Online commenters are outraged. One said:
“It does indeed take a special person to look at the situation in Oklahoma and immediate wonder “Who’s going to pay for this?”
While I’m pretty sure that “special” was intended snarkily, it does indeed take a special kind of person to wonder who is going to pay for this. And thank goodness Senator Coburn is that kind of person.
The immediate response to any tragedy is to want to help. And when you are the keepers of nearly $4 trillion budget, it is very easy to wish to throw a few billion at the problem as a genuine gesture of good will. But the fact is that someone is going to pay for this. And it very much matters who that someone is.
Should it be the taxpayers, who then don’t have that additional money themselves to spend on their own necessities of life? A billion dollars of new spending paid for by taxes adds approximately $12 to the tax bill for a family of four. That doesn’t seem like much, but that’s a billion dollars less spent on food, transportation, and clothing. Not to mention, what do you do for the next tornado, hurricane, or wild fire. Is it the taxpayers who should pay for this?

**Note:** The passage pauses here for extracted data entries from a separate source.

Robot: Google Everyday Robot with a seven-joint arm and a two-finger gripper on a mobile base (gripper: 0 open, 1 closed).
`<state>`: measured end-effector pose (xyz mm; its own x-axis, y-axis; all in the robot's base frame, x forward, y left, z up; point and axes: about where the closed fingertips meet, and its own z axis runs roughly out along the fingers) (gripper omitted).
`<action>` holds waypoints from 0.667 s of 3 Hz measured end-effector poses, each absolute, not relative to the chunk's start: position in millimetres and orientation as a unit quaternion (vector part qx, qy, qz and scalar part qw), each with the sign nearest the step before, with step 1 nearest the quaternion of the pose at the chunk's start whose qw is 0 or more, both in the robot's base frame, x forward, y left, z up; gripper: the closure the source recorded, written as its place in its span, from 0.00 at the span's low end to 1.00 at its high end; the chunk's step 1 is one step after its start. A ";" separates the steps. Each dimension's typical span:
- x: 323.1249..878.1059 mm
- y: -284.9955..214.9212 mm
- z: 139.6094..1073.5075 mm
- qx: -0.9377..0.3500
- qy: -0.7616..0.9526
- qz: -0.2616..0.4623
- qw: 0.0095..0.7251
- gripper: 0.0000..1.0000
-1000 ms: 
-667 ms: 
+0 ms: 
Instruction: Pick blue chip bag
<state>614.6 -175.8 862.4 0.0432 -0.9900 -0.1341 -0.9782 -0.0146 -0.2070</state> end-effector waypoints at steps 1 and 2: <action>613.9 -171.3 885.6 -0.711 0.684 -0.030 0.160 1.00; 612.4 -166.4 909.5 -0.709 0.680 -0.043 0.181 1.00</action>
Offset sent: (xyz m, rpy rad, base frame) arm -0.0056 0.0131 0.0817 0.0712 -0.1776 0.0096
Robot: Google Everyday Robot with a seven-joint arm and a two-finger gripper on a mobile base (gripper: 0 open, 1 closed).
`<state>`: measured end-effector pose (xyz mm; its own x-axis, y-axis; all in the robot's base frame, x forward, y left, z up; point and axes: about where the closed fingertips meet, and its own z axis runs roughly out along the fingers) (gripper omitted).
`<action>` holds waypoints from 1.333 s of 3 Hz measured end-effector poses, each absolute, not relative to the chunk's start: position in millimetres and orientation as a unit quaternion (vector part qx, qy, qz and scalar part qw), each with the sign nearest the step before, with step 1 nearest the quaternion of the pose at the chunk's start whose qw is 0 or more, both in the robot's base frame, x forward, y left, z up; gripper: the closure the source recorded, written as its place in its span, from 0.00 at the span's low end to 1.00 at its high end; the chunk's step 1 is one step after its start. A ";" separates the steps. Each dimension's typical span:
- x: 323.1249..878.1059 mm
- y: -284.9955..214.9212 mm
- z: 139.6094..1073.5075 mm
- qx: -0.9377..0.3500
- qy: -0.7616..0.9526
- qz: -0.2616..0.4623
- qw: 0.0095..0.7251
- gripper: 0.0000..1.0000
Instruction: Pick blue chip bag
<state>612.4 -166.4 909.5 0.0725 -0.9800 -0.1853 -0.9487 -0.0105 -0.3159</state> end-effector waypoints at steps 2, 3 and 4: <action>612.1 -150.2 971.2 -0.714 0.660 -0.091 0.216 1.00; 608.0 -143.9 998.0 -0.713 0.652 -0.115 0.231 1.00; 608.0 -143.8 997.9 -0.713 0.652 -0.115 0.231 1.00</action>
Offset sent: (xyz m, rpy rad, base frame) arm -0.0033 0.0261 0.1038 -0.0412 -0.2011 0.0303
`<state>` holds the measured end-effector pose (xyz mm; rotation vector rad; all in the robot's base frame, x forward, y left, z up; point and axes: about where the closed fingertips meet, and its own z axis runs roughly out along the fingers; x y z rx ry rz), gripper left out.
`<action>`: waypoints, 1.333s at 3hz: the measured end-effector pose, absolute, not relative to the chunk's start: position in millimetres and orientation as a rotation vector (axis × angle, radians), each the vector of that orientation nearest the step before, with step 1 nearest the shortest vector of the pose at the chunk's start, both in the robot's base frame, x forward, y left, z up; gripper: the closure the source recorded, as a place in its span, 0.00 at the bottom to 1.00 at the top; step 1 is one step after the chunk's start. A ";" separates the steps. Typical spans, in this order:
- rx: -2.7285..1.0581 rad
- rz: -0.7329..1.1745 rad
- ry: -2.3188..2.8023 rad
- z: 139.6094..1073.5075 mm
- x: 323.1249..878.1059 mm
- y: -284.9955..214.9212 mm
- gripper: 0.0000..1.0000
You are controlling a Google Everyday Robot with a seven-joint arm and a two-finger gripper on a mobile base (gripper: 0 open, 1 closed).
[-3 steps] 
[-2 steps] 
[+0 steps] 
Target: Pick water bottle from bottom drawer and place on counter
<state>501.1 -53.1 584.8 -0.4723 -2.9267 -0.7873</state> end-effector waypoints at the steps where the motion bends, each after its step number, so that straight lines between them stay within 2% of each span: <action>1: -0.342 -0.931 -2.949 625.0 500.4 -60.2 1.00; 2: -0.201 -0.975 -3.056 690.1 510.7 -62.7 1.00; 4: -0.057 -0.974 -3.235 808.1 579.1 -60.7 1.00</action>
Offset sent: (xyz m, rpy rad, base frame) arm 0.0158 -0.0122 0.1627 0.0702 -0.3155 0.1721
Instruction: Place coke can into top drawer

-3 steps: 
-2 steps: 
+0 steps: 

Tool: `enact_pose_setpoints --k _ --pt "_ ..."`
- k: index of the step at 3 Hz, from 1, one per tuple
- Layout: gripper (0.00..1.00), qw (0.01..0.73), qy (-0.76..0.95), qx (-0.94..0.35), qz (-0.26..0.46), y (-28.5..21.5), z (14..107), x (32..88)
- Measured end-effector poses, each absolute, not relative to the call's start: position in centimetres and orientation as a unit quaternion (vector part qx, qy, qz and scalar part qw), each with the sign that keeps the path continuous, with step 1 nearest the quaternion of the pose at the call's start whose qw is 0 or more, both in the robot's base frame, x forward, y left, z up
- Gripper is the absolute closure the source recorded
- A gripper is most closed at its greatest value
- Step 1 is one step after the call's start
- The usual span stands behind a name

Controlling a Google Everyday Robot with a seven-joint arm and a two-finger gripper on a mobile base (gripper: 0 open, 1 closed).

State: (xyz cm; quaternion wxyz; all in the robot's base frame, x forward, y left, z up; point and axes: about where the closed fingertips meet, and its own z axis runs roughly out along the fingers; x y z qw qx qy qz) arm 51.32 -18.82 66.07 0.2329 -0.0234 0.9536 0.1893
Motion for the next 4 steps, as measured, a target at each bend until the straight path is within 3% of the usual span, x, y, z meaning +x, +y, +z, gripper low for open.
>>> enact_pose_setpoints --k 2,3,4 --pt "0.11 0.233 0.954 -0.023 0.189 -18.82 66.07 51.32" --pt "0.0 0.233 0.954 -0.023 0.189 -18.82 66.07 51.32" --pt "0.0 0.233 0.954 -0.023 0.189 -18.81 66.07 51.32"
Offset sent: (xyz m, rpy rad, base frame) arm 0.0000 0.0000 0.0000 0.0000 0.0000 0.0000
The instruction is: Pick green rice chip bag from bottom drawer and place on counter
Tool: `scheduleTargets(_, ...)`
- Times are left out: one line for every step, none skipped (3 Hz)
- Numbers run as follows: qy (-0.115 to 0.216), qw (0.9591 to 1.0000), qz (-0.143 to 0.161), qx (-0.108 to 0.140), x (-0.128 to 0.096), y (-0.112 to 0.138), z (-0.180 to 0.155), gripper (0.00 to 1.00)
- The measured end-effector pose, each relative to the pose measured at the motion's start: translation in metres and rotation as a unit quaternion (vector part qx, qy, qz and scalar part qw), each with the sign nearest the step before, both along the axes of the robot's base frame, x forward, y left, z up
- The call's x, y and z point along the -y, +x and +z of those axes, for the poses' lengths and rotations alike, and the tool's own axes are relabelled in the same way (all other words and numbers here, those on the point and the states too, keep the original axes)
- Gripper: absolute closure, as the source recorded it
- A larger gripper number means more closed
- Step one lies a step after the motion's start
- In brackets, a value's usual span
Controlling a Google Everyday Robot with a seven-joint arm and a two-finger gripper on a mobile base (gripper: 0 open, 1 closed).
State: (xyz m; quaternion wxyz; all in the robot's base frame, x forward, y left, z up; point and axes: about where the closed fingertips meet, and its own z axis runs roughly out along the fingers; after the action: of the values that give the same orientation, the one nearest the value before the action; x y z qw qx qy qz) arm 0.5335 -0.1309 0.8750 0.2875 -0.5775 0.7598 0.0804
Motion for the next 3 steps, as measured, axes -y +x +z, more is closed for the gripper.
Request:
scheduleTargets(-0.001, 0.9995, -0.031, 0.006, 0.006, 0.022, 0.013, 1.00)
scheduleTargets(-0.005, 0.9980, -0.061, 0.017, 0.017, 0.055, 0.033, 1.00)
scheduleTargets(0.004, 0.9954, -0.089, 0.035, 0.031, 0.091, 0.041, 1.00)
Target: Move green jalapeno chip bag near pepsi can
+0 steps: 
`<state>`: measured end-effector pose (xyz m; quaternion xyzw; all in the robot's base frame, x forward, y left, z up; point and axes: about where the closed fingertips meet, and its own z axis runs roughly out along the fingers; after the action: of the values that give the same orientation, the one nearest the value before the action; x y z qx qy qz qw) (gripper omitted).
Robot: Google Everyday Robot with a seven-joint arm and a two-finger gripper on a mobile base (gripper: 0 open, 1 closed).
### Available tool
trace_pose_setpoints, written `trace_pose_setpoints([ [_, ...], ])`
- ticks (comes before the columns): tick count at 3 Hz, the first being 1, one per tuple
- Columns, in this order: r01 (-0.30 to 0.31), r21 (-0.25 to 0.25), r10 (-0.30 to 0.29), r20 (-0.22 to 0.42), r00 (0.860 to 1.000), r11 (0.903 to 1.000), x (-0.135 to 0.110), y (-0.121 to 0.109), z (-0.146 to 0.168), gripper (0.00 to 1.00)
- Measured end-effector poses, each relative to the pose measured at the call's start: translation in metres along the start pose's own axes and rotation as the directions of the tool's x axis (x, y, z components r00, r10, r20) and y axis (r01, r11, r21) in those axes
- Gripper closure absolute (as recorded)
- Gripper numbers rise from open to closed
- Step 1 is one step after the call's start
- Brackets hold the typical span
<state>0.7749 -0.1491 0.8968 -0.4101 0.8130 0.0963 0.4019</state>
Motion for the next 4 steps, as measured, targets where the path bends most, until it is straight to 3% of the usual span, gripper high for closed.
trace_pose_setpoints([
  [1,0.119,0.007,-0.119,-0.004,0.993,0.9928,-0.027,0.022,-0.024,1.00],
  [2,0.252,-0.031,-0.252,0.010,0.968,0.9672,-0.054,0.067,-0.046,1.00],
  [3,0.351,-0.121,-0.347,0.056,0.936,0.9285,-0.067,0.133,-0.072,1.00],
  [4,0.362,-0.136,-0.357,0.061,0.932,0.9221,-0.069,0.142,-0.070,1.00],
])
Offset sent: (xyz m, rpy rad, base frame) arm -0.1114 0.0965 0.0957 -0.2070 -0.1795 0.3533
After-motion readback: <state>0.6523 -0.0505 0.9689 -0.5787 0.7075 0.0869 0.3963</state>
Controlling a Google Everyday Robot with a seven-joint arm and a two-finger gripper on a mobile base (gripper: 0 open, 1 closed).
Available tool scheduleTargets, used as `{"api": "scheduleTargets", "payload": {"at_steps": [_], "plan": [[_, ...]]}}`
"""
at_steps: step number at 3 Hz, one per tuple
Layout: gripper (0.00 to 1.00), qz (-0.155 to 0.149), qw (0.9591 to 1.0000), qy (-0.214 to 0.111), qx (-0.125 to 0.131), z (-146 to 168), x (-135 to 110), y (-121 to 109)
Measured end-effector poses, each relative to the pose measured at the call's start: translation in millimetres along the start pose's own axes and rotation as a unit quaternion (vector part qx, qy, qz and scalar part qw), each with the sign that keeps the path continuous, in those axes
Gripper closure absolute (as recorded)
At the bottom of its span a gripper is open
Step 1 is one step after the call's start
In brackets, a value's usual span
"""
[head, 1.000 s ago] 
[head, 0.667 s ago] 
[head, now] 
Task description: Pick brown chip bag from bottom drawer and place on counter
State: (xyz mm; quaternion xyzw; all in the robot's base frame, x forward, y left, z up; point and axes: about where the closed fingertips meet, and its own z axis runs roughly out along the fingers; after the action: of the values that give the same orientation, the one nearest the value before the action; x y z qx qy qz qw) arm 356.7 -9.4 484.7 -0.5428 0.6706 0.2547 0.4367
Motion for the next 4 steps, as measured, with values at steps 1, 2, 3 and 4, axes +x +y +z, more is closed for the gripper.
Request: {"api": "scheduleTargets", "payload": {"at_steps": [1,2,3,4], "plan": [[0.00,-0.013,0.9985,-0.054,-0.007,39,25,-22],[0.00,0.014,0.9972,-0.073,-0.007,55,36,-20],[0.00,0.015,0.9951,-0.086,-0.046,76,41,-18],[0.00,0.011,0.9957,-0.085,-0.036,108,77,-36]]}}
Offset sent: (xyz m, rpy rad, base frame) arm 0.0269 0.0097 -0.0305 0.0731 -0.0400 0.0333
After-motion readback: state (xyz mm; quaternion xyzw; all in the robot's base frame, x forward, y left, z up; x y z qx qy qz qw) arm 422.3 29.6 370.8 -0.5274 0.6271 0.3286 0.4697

Should the cost be borne by more debt? That saddles generations to come with the expense, since they will be paying back the billion dollars. Or since we rarely retire debt, we just roll it over, it might be more accurate to state that future generations will make infinite recurring payments on the billion dollars of debt. In effect, then, the cost will be diminished future spending and investment. Is that who should pay to recover from the tornado damage?
Should the burden fall upon current recipients of government spending as Senator Coburn suggests? If you ask me, that’s a less sympathetic lot than the other two choices of higher taxes or larger debt. You can’t tell me that any sentient being (which means, apparently, the majority of Americans other than most of Sen Coburn’s colleagues) couldn’t find a billion dollars somewhere in the federal budget that couldn’t stand to be trimmed.
It’s easy to want to throw money around willy-nilly at problems but it really does take a special person to ask the uncomfortable but important question: ”Who is going to pay for this?”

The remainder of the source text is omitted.